_Material provided_.
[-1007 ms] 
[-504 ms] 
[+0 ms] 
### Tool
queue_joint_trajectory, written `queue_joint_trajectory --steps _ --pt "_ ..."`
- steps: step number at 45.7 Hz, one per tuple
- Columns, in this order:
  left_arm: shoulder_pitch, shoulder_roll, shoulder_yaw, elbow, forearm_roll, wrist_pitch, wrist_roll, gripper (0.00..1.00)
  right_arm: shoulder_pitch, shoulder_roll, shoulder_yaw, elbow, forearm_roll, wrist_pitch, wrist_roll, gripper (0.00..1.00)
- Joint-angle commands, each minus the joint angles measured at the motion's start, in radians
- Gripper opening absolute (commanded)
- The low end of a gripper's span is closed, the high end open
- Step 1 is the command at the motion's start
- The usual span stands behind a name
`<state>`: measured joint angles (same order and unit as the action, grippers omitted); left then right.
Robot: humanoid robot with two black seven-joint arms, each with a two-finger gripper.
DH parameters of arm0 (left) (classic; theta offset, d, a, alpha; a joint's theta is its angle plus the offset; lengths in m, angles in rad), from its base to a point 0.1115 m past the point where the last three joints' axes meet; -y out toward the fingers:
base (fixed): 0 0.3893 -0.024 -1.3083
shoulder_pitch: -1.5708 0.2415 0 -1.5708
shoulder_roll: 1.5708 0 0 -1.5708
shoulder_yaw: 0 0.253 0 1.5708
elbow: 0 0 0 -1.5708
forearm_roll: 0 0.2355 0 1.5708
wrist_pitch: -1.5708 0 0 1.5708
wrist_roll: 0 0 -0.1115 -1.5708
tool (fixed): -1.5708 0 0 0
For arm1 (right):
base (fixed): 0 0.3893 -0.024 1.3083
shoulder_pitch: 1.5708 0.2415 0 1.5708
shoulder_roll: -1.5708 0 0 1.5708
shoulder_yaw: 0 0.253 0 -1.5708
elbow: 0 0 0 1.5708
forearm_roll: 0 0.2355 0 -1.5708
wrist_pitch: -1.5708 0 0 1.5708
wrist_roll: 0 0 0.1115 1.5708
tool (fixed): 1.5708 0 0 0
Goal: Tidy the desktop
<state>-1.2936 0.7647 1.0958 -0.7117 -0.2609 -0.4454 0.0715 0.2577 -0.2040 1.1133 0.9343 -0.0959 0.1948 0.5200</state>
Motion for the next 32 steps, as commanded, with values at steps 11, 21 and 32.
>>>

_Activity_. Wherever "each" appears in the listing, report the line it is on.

_Task output_.
- Joint-angle commands, each minus the joint angles measured at the motion's start, in radians
Robot: humanoid robot with two black seven-joint arms, each with a two-finger gripper.

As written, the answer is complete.